*** Opening Supplied data ***

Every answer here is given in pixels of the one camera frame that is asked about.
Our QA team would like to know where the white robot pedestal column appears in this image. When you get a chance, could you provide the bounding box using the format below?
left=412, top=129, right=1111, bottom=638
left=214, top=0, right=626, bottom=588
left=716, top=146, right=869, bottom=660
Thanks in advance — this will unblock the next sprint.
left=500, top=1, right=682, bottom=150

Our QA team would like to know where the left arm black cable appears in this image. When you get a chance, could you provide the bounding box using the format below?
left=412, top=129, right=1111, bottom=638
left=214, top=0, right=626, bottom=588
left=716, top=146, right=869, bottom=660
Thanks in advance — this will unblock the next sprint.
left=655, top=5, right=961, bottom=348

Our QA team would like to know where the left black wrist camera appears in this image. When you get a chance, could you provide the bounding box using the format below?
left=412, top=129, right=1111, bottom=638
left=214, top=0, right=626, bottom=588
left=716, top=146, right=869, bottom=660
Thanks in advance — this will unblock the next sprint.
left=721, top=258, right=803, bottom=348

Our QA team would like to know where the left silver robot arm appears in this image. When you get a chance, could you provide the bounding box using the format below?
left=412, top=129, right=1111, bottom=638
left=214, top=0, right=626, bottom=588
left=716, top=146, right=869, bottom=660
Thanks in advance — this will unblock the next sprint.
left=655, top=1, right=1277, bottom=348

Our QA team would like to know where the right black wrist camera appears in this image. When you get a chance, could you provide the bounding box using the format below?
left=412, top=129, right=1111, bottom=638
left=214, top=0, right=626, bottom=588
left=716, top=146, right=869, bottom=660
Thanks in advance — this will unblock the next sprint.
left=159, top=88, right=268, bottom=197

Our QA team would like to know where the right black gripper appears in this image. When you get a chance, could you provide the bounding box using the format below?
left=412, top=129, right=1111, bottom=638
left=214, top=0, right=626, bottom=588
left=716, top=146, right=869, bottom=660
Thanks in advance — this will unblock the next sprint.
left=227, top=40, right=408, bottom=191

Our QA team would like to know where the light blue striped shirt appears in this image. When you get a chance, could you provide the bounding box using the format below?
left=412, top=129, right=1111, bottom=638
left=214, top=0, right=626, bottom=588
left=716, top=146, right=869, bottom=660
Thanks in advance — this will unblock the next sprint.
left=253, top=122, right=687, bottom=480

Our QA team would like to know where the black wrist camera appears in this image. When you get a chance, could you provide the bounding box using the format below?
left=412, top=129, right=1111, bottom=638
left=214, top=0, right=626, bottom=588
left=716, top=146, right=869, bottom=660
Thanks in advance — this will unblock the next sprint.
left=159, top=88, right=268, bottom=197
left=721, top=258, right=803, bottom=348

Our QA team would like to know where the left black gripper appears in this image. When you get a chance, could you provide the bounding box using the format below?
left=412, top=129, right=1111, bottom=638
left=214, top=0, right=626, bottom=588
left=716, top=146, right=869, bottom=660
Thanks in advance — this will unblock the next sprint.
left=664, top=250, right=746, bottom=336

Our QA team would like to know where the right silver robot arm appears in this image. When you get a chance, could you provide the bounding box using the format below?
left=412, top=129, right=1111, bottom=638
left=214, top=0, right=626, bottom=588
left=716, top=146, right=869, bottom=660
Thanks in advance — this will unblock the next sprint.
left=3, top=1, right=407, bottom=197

*** Closing Supplied data ***

A verbatim copy of all the records is required. Write it out in full.

Every answer here is given in pixels of the one camera frame that is asked about.
Our QA team would like to know where the white robot pedestal column appears in this image. When you get a chance, could you provide the bounding box using the format below?
left=412, top=129, right=1111, bottom=638
left=214, top=0, right=626, bottom=588
left=716, top=146, right=869, bottom=660
Thanks in advance — this will unblock the next sprint.
left=500, top=1, right=682, bottom=150

Our QA team would like to know where the left arm black cable appears in this image. When you get a chance, could you provide the bounding box using the format below?
left=412, top=129, right=1111, bottom=638
left=214, top=0, right=626, bottom=588
left=716, top=146, right=869, bottom=660
Thanks in advance — this will unblock the next sprint.
left=655, top=5, right=961, bottom=348

Our QA team would like to know where the left black wrist camera appears in this image. When you get a chance, could you provide the bounding box using the format below?
left=412, top=129, right=1111, bottom=638
left=214, top=0, right=626, bottom=588
left=716, top=146, right=869, bottom=660
Thanks in advance — this will unblock the next sprint.
left=721, top=258, right=803, bottom=348

Our QA team would like to know where the left silver robot arm appears in this image. When you get a chance, could you provide the bounding box using the format below?
left=412, top=129, right=1111, bottom=638
left=214, top=0, right=626, bottom=588
left=716, top=146, right=869, bottom=660
Thanks in advance — this will unblock the next sprint.
left=655, top=1, right=1277, bottom=348

Our QA team would like to know where the right black wrist camera appears in this image. When you get a chance, could you provide the bounding box using the format below?
left=412, top=129, right=1111, bottom=638
left=214, top=0, right=626, bottom=588
left=716, top=146, right=869, bottom=660
Thanks in advance — this will unblock the next sprint.
left=159, top=88, right=268, bottom=197

Our QA team would like to know where the right black gripper appears in this image. When you get a chance, could you provide the bounding box using the format below?
left=412, top=129, right=1111, bottom=638
left=214, top=0, right=626, bottom=588
left=716, top=146, right=869, bottom=660
Thanks in advance — this will unblock the next sprint.
left=227, top=40, right=408, bottom=191

Our QA team would like to know where the light blue striped shirt appears in this image. When you get a chance, could you provide the bounding box using the format below?
left=412, top=129, right=1111, bottom=638
left=214, top=0, right=626, bottom=588
left=716, top=146, right=869, bottom=660
Thanks in advance — this will unblock the next sprint.
left=253, top=122, right=687, bottom=480

Our QA team would like to know where the black wrist camera appears in this image. When you get a chance, could you provide the bounding box using the format below?
left=412, top=129, right=1111, bottom=638
left=214, top=0, right=626, bottom=588
left=716, top=146, right=869, bottom=660
Thanks in advance — this will unblock the next sprint.
left=159, top=88, right=268, bottom=197
left=721, top=258, right=803, bottom=348

Our QA team would like to know where the left black gripper appears in this image. When you get a chance, could you provide the bounding box using the format below?
left=412, top=129, right=1111, bottom=638
left=214, top=0, right=626, bottom=588
left=716, top=146, right=869, bottom=660
Thanks in advance — this will unblock the next sprint.
left=664, top=250, right=746, bottom=336

Our QA team would like to know where the right silver robot arm appears in this image. When you get a chance, could you provide the bounding box using the format below?
left=412, top=129, right=1111, bottom=638
left=214, top=0, right=626, bottom=588
left=716, top=146, right=869, bottom=660
Thanks in advance — this will unblock the next sprint.
left=3, top=1, right=407, bottom=197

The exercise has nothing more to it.